The gelatin covalently linked curcumin derivative enhanced erectile function in diabetes induced erectile dysfunction by increasing intracavernosal pressure (ICP), cGMP levels, HO-1, eNOS, neuronal NOS (nNOS), and Nrf2 with significant reductions in NF-KB, p38, and iNOS [17]. Further, curcumin ameliorated STZ-induced testicular damage and apoptotic germ cell death by decreasing oxidative stress [18].

Other diabetic complications as neuropathy retinopathy and nephropathy are also ameliorated by curcumin treatment.

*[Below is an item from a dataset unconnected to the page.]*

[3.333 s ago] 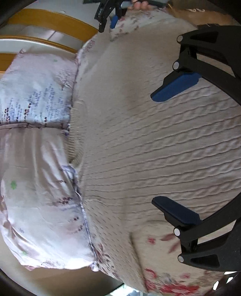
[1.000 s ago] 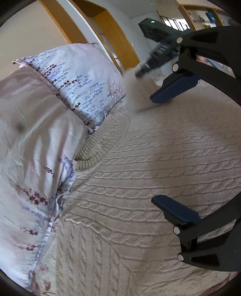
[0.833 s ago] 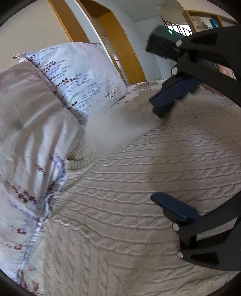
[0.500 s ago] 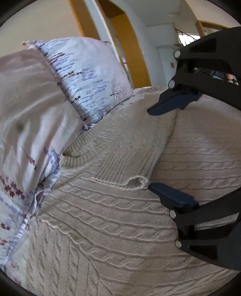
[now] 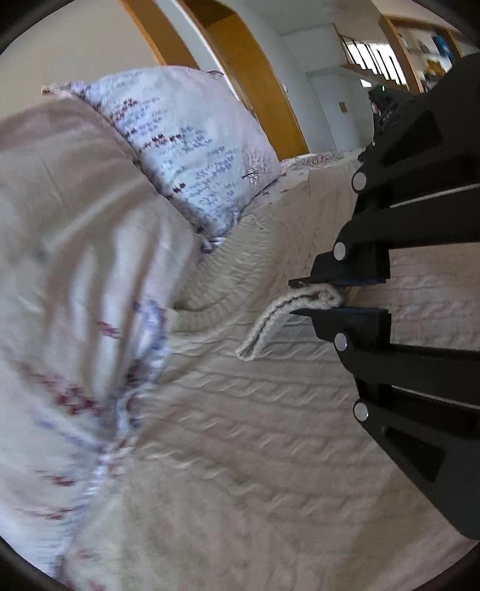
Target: Fold small clothes
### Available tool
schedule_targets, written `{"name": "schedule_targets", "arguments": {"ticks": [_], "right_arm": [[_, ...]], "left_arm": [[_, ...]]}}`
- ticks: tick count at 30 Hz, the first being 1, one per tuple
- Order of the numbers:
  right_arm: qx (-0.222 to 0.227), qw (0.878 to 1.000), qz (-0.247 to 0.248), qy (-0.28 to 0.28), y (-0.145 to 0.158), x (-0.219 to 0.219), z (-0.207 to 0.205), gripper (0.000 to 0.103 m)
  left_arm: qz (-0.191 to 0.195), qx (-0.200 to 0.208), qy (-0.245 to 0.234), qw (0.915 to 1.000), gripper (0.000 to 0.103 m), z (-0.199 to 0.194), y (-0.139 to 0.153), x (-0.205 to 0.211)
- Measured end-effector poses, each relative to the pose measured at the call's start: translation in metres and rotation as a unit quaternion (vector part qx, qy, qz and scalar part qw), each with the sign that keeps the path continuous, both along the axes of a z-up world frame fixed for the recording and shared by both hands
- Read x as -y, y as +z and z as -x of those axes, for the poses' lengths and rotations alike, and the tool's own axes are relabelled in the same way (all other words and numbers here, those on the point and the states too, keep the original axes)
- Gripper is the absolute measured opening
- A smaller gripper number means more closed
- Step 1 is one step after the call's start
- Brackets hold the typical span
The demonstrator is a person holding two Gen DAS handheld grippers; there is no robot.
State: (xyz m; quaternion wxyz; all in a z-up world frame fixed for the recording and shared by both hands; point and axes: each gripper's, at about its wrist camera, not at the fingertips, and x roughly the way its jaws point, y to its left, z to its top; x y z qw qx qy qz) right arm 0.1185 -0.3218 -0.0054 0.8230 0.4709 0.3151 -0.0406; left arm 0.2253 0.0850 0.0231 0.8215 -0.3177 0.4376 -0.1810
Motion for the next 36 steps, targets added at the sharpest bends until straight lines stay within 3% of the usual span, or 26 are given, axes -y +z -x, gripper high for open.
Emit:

An excellent more detailed review article on the present subject appeared on 2013 [19].

The strong wave of ongoing research on the use of curcumin and its derivatives for the treatment diabetes and its associated disorders has confirmed the scientific basis for their role in this aspect. Curcumin and its derivatives affect most of aspects of diabetes, including plasma insulin levels, hyperglycemia, hyperlipidemia, and pancreatic islet regeneration. The novel curcumin derivatives enhances improves insulin synthesis and secretion in vitro in isolated STZ-treated pancreatic islets and enhances the levels of calcium and zinc. Clinical trials of curcumin or its derivatives to extend their value in the treatment of diabetes and other associated disorders are very limited so far. Promising derivatives with conserved natural functional groups of curcumin and some suitable carrier systems seems a reasonable approach in view of the recent experimental data that needs to be extended to clinical trials.